Jeder SF-Roman gründet in den 'wissenschaftlichen' Voraussetzungen, die durch Vorläufer geschaffen wurden und entwickelt sich aus der allgemeinen Technologie der SF. 
 

 
Die verschiedenen Strömungen der SF reichen von galaktischer Fortschrittsideologie und apokalyptischen Visionen bis zu ontologisch/soziologisch perspektivierten Entwürfen und phantastisch-technisierten Kriegsabenteuern. 
Hier rücken die Entwicklung von Technik und Wissenschaft in den Brennpunkt des Interesses. 

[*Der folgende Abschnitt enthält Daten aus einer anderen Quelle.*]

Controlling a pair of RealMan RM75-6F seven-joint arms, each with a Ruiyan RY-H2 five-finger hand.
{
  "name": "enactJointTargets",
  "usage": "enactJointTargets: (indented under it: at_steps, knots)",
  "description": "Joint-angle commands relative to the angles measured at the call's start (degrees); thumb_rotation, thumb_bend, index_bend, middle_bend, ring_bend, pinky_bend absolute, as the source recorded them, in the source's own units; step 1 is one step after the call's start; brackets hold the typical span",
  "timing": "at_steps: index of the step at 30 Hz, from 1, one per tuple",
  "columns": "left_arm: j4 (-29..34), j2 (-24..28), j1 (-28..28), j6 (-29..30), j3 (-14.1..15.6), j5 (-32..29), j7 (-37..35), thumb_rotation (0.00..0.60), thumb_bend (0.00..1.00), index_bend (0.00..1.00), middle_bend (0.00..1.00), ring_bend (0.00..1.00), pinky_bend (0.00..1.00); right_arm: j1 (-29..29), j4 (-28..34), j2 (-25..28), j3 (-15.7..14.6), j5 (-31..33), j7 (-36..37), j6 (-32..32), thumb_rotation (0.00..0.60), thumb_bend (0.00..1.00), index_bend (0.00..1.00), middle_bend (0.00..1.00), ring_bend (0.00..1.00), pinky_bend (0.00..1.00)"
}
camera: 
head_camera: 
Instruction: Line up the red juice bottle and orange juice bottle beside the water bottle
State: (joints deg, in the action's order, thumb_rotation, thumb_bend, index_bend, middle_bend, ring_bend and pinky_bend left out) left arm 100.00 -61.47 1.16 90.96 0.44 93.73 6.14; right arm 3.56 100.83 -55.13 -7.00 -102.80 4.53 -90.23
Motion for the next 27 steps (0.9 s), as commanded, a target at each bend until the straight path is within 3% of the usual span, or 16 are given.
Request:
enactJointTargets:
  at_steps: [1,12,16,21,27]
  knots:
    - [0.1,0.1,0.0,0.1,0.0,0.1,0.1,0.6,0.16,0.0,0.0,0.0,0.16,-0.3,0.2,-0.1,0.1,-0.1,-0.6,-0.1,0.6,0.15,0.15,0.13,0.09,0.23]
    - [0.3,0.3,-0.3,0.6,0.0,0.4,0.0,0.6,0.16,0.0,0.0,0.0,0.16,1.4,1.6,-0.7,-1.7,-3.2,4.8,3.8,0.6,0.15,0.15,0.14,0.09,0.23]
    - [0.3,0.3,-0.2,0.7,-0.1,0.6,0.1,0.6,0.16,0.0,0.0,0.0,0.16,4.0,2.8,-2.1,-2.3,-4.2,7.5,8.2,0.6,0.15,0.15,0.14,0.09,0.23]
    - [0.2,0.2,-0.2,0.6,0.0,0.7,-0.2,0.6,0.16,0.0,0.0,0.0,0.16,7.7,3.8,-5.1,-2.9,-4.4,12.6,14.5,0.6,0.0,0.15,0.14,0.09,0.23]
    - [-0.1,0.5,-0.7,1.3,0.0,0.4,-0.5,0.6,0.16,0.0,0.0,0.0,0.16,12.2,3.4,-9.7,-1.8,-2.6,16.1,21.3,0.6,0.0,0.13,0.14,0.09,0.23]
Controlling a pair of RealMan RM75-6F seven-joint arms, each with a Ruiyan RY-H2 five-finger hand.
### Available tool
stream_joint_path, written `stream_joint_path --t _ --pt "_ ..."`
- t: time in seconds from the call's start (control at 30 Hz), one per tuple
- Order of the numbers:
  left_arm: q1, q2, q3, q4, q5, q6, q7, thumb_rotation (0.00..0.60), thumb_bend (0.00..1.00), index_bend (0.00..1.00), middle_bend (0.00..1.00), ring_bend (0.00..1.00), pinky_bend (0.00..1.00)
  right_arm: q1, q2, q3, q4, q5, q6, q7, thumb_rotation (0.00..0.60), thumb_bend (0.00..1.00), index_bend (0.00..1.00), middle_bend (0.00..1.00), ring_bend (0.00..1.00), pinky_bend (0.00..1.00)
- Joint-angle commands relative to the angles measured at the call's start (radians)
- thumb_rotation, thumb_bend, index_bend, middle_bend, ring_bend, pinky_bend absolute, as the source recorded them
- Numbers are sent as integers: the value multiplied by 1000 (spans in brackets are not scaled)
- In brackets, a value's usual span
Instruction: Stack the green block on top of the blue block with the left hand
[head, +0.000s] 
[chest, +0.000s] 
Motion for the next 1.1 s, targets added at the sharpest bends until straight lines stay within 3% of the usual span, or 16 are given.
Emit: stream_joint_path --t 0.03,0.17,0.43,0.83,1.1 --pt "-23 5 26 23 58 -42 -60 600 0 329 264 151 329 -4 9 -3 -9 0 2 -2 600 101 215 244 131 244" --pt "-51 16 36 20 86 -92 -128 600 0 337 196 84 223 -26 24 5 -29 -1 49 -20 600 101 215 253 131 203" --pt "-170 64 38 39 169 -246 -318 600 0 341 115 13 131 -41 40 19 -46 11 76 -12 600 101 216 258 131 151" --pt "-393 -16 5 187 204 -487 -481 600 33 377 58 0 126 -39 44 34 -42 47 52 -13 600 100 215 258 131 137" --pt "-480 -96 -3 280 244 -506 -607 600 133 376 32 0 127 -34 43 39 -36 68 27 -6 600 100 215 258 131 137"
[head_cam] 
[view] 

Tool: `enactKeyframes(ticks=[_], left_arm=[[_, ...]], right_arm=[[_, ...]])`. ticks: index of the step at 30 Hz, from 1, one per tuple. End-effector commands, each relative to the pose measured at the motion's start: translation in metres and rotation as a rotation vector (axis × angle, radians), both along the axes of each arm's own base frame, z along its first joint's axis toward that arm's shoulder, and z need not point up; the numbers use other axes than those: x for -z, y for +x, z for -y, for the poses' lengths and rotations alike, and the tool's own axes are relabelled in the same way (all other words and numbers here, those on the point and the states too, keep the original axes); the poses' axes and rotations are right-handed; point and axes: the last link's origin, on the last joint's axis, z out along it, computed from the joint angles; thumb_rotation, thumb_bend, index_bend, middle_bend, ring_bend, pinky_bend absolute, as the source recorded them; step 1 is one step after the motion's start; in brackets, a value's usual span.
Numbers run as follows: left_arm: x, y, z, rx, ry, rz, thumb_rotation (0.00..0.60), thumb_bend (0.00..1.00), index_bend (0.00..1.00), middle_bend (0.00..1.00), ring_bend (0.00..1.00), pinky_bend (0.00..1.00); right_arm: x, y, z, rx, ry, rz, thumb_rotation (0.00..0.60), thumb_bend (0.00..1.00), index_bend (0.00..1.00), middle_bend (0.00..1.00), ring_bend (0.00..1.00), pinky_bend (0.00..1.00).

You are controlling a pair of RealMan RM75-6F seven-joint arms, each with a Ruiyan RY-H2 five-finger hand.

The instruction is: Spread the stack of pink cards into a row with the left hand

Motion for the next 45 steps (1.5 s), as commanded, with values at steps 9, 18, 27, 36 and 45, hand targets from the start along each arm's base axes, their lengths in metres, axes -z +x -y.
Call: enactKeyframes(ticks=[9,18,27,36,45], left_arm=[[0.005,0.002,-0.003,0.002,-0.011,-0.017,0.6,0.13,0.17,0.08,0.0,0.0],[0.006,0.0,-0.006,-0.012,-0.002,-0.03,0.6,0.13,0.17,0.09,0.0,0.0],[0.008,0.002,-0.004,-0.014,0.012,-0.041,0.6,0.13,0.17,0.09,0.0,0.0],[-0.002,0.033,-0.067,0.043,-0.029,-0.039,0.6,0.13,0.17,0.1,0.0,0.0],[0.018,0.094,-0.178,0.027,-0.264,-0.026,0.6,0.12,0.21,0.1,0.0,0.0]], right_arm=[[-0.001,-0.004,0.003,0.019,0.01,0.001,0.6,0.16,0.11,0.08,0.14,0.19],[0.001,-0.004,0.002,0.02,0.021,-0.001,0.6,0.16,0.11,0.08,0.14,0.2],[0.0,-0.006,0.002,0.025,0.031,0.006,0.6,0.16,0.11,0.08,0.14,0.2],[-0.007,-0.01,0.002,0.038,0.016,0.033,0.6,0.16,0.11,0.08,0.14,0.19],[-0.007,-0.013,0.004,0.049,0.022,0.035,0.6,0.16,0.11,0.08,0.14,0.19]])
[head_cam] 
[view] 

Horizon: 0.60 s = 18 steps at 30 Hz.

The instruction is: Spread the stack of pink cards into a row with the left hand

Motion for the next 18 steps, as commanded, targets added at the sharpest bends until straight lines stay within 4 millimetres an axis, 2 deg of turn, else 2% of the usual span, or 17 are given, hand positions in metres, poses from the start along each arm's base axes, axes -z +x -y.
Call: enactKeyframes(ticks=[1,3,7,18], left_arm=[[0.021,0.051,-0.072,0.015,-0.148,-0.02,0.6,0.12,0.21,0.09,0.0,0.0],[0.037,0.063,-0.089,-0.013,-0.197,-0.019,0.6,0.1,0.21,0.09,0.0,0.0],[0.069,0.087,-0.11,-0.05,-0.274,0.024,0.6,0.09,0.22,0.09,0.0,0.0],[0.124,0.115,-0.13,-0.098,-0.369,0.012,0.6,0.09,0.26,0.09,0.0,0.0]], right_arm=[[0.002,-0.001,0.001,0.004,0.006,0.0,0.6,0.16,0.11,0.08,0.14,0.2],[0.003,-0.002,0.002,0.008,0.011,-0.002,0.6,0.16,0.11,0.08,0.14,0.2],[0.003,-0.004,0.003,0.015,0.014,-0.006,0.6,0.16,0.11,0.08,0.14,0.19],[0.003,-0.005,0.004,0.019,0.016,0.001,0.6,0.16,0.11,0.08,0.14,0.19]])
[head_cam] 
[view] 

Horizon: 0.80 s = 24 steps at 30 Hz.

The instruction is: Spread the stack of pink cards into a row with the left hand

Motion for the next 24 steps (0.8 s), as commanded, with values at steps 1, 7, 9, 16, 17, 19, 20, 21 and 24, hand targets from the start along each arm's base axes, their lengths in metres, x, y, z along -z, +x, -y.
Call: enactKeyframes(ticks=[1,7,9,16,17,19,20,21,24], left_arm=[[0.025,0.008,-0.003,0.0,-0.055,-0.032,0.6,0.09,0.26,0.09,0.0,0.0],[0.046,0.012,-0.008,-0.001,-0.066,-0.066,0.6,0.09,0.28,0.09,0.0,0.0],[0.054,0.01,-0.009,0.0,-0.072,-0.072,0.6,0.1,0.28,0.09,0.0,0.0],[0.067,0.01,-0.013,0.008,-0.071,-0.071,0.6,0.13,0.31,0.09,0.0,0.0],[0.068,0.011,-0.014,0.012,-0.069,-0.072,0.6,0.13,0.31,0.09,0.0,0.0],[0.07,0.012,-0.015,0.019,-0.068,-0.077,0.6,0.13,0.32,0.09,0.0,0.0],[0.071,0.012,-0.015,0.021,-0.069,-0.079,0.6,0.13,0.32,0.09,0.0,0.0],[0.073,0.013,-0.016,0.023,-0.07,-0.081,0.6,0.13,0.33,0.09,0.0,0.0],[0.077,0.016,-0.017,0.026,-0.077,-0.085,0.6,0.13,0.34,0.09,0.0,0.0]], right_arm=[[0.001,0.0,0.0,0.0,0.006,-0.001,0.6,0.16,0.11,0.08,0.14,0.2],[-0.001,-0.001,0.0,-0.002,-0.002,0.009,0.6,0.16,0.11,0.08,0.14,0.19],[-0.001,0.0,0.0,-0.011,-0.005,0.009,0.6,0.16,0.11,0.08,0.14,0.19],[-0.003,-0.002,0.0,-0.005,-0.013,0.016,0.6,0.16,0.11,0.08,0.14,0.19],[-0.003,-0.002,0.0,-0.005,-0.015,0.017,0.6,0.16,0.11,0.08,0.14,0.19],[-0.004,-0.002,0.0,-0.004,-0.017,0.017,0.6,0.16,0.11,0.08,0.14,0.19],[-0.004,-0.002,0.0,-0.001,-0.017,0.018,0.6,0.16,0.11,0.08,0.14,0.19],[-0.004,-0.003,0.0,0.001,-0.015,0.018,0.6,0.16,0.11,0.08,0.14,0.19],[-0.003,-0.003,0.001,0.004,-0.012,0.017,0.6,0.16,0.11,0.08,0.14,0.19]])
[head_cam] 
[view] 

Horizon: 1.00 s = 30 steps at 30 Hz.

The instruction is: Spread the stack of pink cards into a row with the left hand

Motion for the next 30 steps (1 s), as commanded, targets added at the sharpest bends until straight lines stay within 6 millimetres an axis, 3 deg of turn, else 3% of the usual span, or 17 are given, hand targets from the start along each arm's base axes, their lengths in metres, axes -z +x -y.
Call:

SF umfaßt ein vielfältiges Gemeingut, so z. B. die Vierte Dimension, Hyperspace, die Kolonisation anderer Welten, nukleare Katastrophen, Zeitreisen, interstellare Erforschung, Supermänner, fremde Rassen, etc.. Ebenso erstreckt sich das Feld der Wissenschaften von den 'harten' oder exakten Wissenschaften (Astronomie, Physik), über Lebenswissenschaften (Biologie, Biochemie, Neurologie), hin zu 'weichen' oder nicht exakten Wissenschaften (Ethik, ökologie, Psychologie), bis zu Wissensgebieten, die sich in beschreibendem oder philosophischem Stadium befinden (Geschichte) und 'Para-Wissenschaften' (übersinnliche Wahrnehmung, PSI und sogar Magie).